Figma, Inc. is a software company that develops a browser-based design tool aimed at helping design and development teams collaborate efficiently on user interface projects. Its product suite includes Figma Design, Dev Mode, FigJam, and AI-enhanced tools like Figma Make, designed to streamline product development and prototyping. Incorporated in 2012 and based in San Francisco, California, Figma employs around 1,650 people and went public in mid-2025, positioning itself as a leader in collaborative design software.

Key similarities and differences

Both PTC and Figma operate in the Software – Application industry, focusing on tools that support product design and development workflows.
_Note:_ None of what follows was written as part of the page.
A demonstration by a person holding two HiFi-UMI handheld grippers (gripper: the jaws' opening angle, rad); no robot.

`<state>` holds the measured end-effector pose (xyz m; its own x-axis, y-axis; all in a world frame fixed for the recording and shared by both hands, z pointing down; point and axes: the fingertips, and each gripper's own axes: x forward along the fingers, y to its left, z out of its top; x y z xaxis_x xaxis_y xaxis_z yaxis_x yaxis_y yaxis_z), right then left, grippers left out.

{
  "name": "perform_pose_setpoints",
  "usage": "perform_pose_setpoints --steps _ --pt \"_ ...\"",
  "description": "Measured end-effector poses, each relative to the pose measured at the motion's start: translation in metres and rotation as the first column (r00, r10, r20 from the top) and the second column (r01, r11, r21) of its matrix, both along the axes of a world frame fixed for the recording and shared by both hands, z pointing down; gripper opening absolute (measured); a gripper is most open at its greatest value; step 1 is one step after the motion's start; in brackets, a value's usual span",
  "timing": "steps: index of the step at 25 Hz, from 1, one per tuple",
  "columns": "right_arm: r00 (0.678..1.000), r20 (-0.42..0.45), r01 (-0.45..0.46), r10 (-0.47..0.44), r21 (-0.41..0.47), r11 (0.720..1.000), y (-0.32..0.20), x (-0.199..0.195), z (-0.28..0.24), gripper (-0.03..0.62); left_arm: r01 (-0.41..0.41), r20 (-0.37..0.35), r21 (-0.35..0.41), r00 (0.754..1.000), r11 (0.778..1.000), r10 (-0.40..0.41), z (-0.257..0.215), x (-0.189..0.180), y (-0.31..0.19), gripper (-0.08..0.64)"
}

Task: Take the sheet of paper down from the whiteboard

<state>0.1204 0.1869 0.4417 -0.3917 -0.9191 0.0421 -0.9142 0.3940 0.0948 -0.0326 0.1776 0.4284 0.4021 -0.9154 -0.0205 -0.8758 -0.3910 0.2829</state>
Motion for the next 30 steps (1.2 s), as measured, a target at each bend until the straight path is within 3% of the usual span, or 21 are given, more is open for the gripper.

However, PTC offers a broader range of enterprise software solutions including product lifecycle management and augmented reality, targeting large-scale industrial transformation. In contrast, Figma concentrates on user interface design and team collaboration with a cloud-native, browser-based platform. Their business models reflect these focuses, with PTC emphasizing scalable enterprise solutions and Figma prioritizing collaborative, accessible design tools.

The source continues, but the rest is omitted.